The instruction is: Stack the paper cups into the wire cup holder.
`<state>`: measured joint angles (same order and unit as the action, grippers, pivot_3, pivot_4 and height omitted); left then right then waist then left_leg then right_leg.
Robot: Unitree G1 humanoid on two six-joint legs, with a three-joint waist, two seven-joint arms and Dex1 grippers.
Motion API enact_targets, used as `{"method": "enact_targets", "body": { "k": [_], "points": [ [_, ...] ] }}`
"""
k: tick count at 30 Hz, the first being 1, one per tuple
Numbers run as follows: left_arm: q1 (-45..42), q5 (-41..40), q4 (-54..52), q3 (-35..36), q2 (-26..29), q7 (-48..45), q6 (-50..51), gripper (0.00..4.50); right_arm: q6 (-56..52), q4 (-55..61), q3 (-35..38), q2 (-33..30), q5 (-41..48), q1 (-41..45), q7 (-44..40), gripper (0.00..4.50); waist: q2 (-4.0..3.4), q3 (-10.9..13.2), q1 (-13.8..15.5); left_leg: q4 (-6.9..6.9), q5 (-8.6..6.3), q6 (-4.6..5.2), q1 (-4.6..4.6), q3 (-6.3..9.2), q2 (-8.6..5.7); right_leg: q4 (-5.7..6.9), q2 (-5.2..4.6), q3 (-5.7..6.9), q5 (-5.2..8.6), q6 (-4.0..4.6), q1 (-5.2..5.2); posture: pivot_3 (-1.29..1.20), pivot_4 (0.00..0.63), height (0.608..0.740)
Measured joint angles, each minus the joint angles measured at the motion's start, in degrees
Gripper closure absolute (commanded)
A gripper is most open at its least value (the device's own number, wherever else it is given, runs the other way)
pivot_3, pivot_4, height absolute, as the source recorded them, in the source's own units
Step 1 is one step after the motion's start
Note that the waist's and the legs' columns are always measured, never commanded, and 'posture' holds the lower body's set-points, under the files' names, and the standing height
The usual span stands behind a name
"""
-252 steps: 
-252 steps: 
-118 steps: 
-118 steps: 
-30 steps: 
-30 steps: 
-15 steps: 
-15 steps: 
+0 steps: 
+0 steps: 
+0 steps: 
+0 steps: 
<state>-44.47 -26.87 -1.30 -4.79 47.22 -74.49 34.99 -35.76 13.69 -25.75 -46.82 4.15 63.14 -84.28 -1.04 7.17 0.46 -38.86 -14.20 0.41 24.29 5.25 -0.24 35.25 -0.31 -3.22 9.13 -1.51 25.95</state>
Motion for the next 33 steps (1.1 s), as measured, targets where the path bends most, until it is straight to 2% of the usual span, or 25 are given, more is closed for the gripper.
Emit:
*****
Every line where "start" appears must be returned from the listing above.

**Solution to this exercise**
Measured joint angles, each minus the joint angles measured at the motion's start, in degrees
Step 1 is one step after the motion's start

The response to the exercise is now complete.